5. What makes Molly so dangerous?

Molly is so dangerous because of the extremely toxic mixture of unknown chemicals. Both those who create and those who consume the drug have no idea what they’re really taking or at what dose they’re taking it. A lot of other illegal drugs have been studied extensively and there is a relative understanding of how those drugs affect the body. But Molly, since every bath is essentially different, has unknown reactions and affects in the human body, making it even more dangerous.  Beyond that, synthetic drugs are always changing, as manufacturers continually alter the chemicals in them, without knowing in any way what will happen to the user.

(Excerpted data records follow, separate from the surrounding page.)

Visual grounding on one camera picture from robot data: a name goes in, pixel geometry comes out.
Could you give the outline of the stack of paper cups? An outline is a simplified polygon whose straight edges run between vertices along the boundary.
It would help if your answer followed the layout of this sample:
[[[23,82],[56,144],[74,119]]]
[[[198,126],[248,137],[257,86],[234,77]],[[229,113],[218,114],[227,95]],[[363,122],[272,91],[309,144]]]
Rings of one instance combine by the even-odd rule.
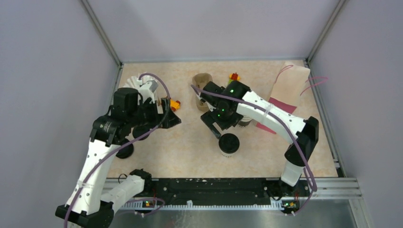
[[[244,115],[243,118],[238,122],[238,126],[239,127],[247,127],[250,124],[251,121],[252,121],[251,117],[248,117],[248,116]]]

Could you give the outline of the black cup lid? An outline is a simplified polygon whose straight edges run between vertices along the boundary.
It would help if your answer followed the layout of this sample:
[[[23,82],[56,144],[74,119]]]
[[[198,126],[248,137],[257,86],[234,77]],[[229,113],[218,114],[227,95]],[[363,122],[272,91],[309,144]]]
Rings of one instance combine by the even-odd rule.
[[[232,133],[226,133],[219,139],[219,148],[235,149],[240,147],[238,137]]]

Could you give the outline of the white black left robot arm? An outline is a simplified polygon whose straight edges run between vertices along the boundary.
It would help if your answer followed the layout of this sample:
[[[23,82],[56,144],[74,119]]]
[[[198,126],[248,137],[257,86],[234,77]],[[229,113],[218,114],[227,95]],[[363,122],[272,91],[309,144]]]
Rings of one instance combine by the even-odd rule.
[[[171,97],[157,101],[152,89],[119,88],[105,115],[97,118],[89,136],[86,160],[76,186],[55,215],[64,227],[107,228],[130,198],[152,192],[150,174],[135,170],[108,193],[103,193],[108,172],[119,151],[148,137],[155,130],[169,129],[181,120],[171,110]]]

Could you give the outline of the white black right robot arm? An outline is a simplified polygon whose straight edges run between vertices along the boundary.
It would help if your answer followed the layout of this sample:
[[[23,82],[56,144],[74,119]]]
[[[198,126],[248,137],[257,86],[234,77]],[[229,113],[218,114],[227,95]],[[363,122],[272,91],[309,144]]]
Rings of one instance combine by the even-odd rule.
[[[283,195],[291,196],[297,191],[297,183],[302,175],[313,178],[308,160],[319,140],[319,122],[316,118],[294,116],[264,100],[239,81],[232,81],[226,87],[209,82],[203,89],[195,85],[192,88],[197,98],[209,108],[201,120],[219,142],[227,143],[233,151],[239,148],[235,145],[239,142],[238,138],[221,134],[221,131],[236,126],[243,117],[250,117],[289,143],[285,152],[287,161],[278,183]]]

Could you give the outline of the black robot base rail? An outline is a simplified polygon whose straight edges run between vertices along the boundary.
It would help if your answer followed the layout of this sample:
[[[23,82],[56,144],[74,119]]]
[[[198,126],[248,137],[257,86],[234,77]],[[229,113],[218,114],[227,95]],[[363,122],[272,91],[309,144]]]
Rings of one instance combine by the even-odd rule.
[[[163,197],[179,193],[251,193],[274,197],[305,197],[310,188],[307,181],[300,180],[290,187],[280,183],[279,178],[159,178],[148,181],[136,197]]]

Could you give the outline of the single white paper cup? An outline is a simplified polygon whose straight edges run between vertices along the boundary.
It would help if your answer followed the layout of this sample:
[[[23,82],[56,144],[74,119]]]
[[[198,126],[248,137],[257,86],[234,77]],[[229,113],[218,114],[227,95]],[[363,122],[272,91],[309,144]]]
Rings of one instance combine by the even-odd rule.
[[[238,148],[235,148],[235,149],[220,148],[220,150],[221,150],[222,156],[229,158],[236,154],[236,152],[238,151]]]

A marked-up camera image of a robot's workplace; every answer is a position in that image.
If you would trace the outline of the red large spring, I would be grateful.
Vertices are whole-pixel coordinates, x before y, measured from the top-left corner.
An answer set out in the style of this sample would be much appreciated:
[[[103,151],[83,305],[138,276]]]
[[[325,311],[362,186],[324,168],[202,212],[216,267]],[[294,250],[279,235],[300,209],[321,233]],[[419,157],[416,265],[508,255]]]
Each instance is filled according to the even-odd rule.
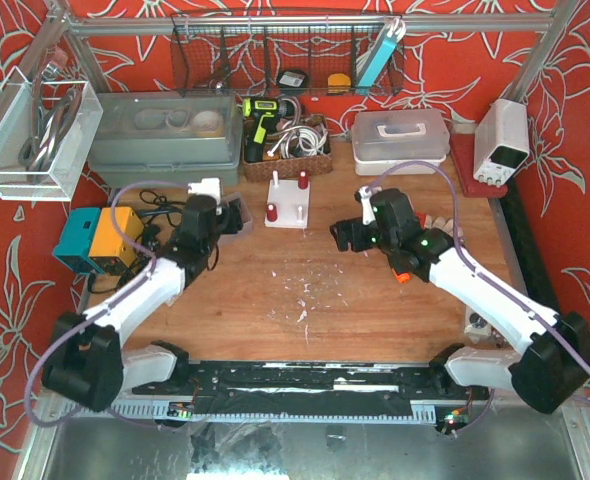
[[[300,190],[307,190],[310,186],[309,174],[306,170],[299,172],[297,185]]]
[[[268,203],[266,206],[266,221],[268,223],[274,223],[278,219],[277,206],[274,203]]]

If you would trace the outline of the orange black screwdriver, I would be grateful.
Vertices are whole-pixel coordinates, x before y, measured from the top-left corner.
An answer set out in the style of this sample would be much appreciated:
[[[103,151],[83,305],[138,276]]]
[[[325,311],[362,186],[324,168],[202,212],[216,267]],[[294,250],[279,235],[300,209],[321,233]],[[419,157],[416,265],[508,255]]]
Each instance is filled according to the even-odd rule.
[[[411,279],[411,275],[408,272],[396,273],[395,278],[398,283],[404,284]]]

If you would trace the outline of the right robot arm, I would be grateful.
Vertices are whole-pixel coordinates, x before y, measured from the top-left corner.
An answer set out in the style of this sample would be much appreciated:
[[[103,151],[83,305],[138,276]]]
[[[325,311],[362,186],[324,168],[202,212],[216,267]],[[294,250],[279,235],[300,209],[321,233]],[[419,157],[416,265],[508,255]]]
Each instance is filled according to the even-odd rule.
[[[330,233],[340,251],[378,249],[397,278],[415,276],[454,296],[510,345],[476,349],[453,344],[430,362],[442,390],[452,384],[514,391],[534,410],[553,413],[589,378],[590,332],[578,313],[562,315],[490,273],[439,228],[420,225],[397,188],[357,192],[359,217]]]

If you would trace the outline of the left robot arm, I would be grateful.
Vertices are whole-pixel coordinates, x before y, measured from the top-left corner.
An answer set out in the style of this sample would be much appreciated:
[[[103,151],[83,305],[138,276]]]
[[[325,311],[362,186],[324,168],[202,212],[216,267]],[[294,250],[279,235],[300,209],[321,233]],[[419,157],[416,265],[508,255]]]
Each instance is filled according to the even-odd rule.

Officials have found completely different ingredients in batches within the same packaging. On top of that, the number of active ingredients can be extremely different, given that doses for each component are in the micrograms, leaving plenty of room for error. This room for error equates to death in some cases.

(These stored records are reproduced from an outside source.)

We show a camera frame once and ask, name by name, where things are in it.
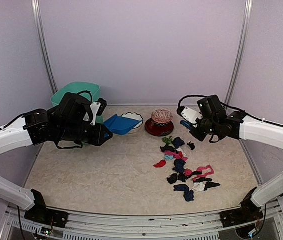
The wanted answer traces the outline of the blue hand brush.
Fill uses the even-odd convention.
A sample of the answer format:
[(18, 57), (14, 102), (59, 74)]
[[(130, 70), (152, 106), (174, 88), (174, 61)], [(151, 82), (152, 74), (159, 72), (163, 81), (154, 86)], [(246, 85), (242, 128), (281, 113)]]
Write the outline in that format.
[(186, 120), (181, 120), (180, 124), (188, 130), (191, 130), (193, 128), (193, 125)]

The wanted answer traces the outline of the blue plastic dustpan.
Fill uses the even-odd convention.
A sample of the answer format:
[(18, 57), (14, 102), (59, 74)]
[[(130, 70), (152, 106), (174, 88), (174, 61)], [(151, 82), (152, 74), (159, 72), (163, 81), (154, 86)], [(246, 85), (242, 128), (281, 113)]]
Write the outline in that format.
[(126, 135), (128, 131), (132, 127), (132, 124), (129, 123), (130, 120), (127, 118), (123, 118), (117, 114), (113, 115), (109, 119), (104, 122), (104, 125), (116, 135)]

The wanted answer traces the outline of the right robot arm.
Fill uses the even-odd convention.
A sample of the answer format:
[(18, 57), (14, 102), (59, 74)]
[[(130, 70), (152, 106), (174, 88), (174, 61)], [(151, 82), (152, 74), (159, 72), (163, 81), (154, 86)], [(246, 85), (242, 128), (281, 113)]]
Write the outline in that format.
[[(177, 114), (182, 117), (181, 124), (200, 142), (207, 136), (254, 141), (283, 150), (283, 124), (255, 117), (246, 111), (233, 107), (227, 113), (229, 105), (220, 101), (217, 95), (198, 95), (198, 111), (178, 104)], [(263, 185), (251, 190), (237, 211), (237, 218), (248, 222), (256, 215), (257, 209), (269, 201), (283, 196), (283, 172)]]

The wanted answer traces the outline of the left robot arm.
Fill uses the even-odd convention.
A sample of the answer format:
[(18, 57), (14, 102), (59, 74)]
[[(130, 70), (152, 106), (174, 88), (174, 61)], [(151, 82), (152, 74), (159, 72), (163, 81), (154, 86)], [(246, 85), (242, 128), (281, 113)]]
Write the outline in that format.
[[(60, 142), (72, 142), (69, 149), (81, 149), (84, 145), (102, 146), (113, 137), (111, 131), (97, 122), (107, 101), (85, 98), (84, 92), (66, 93), (59, 105), (49, 109), (36, 109), (20, 114), (0, 127), (0, 155), (29, 146), (52, 142), (62, 149)], [(12, 203), (45, 223), (52, 217), (43, 195), (34, 189), (26, 189), (0, 176), (0, 199)]]

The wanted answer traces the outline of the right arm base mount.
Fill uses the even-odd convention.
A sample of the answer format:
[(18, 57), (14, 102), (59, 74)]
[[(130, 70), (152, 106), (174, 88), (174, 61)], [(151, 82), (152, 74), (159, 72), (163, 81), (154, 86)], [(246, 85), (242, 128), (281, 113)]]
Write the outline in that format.
[(264, 217), (261, 207), (257, 207), (251, 200), (257, 187), (253, 188), (240, 203), (240, 208), (222, 211), (220, 215), (221, 223), (224, 228), (233, 227), (257, 221)]

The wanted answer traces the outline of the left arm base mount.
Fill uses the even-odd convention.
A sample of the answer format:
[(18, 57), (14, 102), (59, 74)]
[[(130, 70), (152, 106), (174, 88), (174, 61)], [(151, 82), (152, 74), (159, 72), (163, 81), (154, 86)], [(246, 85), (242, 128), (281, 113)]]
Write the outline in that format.
[(47, 208), (43, 195), (35, 189), (30, 191), (34, 196), (34, 206), (25, 212), (24, 218), (36, 223), (64, 229), (69, 214), (65, 211)]

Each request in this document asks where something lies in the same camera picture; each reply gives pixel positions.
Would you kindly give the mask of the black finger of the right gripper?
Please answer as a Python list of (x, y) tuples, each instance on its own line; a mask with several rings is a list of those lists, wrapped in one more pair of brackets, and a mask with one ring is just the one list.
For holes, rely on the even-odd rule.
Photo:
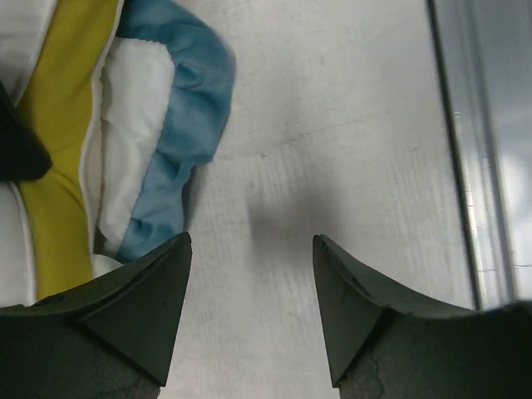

6. Where do the chemicals come from?

Nearly all the chemicals in Molly – and many other synthetic drugs – come from laboratories in China. Chinese chemists sell them online, middlemen in the United States (and all over) cut them in with other substances, and then the result is sold in capsules or powder.

It’s really tricky when it comes to law enforcement keeping track of all the chemicals in these synthetic drugs. According to the DEA, about 200 individual chemical compounds have come to the surface since 2009, and just 80 new compounds since 2012. As soon as one compound is discovered and banned, chemists are hard at work coming up with a new compound to take its place.

The kicker is that these compounds were initially discovered by legitimate scientists working on new medications – trying to make the world a better place. When the hallucinogenic or stimulant effects of these compounds were discovered, they were unable to be used as medicine. But those drug ‘recipes’ still circulated.

Now drug chemists have used the scientific literature on these compounds to create hundreds of new ones for the entire purpose of getting people high.

7. How widespread is the Molly problem?

To say the widespread is huge would be an understatement. The synthetic drug market is highly evolving and quickly moving issue in the United States. In every state, chemicals in Molly have been found. In just two days, the DEA seized $95 million worth of drugs off of traffickers. It’s a big deal – a multibillion-dollar business.